__How to complete this task__
Output the whole listing again, exactly as it reads.

# # # # # # #

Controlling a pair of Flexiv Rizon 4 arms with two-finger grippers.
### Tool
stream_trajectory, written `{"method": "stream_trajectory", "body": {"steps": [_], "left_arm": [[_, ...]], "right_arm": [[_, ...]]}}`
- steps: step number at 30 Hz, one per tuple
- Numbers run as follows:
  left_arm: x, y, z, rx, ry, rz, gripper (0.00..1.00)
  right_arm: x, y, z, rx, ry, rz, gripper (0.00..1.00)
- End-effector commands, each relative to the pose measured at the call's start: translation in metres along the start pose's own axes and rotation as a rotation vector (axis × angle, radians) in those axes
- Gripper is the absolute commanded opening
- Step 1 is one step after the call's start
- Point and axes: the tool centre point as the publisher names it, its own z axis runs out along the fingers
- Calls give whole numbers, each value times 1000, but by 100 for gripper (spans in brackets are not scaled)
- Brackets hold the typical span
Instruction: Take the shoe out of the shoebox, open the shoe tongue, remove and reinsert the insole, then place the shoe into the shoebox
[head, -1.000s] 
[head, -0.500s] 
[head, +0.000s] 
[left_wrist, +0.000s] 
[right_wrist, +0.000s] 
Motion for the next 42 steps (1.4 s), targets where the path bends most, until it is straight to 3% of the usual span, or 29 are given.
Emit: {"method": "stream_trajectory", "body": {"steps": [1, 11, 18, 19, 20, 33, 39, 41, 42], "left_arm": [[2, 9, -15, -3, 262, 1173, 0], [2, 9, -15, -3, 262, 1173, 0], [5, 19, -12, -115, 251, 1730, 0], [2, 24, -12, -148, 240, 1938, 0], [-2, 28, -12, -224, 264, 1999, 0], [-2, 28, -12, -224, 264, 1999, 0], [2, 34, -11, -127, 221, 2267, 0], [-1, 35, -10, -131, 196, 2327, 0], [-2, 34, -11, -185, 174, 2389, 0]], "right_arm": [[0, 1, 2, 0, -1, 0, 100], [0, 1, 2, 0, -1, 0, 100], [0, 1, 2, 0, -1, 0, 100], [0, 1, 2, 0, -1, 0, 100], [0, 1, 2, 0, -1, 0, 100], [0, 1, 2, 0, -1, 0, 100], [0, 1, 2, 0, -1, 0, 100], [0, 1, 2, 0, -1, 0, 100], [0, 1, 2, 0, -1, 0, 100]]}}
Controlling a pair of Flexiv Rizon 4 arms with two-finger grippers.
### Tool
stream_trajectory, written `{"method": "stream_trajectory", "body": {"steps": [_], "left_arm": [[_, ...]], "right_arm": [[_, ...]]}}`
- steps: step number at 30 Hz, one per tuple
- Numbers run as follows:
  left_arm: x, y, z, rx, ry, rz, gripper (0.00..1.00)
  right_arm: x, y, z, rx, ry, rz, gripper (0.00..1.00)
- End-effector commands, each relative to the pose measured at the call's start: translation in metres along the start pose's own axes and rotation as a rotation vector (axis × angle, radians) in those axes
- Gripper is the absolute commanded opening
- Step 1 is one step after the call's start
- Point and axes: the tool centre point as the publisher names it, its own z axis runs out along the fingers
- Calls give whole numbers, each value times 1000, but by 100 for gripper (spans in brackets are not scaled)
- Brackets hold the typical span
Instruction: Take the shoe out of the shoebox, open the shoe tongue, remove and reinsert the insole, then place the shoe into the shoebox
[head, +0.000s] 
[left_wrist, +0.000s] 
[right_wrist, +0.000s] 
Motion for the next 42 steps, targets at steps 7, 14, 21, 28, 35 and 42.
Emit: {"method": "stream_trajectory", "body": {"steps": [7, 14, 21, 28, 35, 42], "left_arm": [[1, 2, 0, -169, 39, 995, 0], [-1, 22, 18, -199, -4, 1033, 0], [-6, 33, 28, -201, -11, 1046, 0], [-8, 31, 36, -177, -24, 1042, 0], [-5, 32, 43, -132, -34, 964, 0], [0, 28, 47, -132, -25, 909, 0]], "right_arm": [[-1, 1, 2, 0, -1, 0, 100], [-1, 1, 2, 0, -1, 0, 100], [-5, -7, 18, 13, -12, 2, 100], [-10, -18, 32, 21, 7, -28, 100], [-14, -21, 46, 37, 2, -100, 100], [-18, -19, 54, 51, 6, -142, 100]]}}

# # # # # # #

__The completed task__
Controlling a pair of Flexiv Rizon 4 arms with two-finger grippers.
### Tool
stream_trajectory, written `{"method": "stream_trajectory", "body": {"steps": [_], "left_arm": [[_, ...]], "right_arm": [[_, ...]]}}`
- steps: step number at 30 Hz, one per tuple
- Numbers run as follows:
  left_arm: x, y, z, rx, ry, rz, gripper (0.00..1.00)
  right_arm: x, y, z, rx, ry, rz, gripper (0.00..1.00)
- End-effector commands, each relative to the pose measured at the call's start: translation in metres along the start pose's own axes and rotation as a rotation vector (axis × angle, radians) in those axes
- Gripper is the absolute commanded opening
- Step 1 is one step after the call's start
- Point and axes: the tool centre point as the publisher names it, its own z axis runs out along the fingers
- Calls give whole numbers, each value times 1000, but by 100 for gripper (spans in brackets are not scaled)
- Brackets hold the typical span
Instruction: Take the shoe out of the shoebox, open the shoe tongue, remove and reinsert the insole, then place the shoe into the shoebox
[head, -1.000s] 
[head, -0.500s] 
[head, +0.000s] 
[left_wrist, +0.000s] 
[right_wrist, +0.000s] 
Motion for the next 42 steps (1.4 s), targets where the path bends most, until it is straight to 3% of the usual span, or 29 are given.
Emit: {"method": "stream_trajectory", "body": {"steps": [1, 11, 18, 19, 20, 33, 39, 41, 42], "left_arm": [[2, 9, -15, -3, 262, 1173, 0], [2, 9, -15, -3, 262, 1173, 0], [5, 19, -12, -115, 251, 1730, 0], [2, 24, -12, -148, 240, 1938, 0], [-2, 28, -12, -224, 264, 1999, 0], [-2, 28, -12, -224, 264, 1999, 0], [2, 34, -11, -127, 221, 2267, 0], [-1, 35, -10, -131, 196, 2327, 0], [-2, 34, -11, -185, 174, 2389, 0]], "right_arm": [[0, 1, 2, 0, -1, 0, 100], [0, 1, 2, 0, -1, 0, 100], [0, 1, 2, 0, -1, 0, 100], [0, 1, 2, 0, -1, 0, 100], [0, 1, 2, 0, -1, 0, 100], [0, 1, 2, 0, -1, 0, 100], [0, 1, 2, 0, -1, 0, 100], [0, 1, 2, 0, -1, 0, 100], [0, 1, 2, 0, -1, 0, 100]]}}
Controlling a pair of Flexiv Rizon 4 arms with two-finger grippers.
### Tool
stream_trajectory, written `{"method": "stream_trajectory", "body": {"steps": [_], "left_arm": [[_, ...]], "right_arm": [[_, ...]]}}`
- steps: step number at 30 Hz, one per tuple
- Numbers run as follows:
  left_arm: x, y, z, rx, ry, rz, gripper (0.00..1.00)
  right_arm: x, y, z, rx, ry, rz, gripper (0.00..1.00)
- End-effector commands, each relative to the pose measured at the call's start: translation in metres along the start pose's own axes and rotation as a rotation vector (axis × angle, radians) in those axes
- Gripper is the absolute commanded opening
- Step 1 is one step after the call's start
- Point and axes: the tool centre point as the publisher names it, its own z axis runs out along the fingers
- Calls give whole numbers, each value times 1000, but by 100 for gripper (spans in brackets are not scaled)
- Brackets hold the typical span
Instruction: Take the shoe out of the shoebox, open the shoe tongue, remove and reinsert the insole, then place the shoe into the shoebox
[head, +0.000s] 
[left_wrist, +0.000s] 
[right_wrist, +0.000s] 
Motion for the next 42 steps, targets at steps 7, 14, 21, 28, 35 and 42.
Emit: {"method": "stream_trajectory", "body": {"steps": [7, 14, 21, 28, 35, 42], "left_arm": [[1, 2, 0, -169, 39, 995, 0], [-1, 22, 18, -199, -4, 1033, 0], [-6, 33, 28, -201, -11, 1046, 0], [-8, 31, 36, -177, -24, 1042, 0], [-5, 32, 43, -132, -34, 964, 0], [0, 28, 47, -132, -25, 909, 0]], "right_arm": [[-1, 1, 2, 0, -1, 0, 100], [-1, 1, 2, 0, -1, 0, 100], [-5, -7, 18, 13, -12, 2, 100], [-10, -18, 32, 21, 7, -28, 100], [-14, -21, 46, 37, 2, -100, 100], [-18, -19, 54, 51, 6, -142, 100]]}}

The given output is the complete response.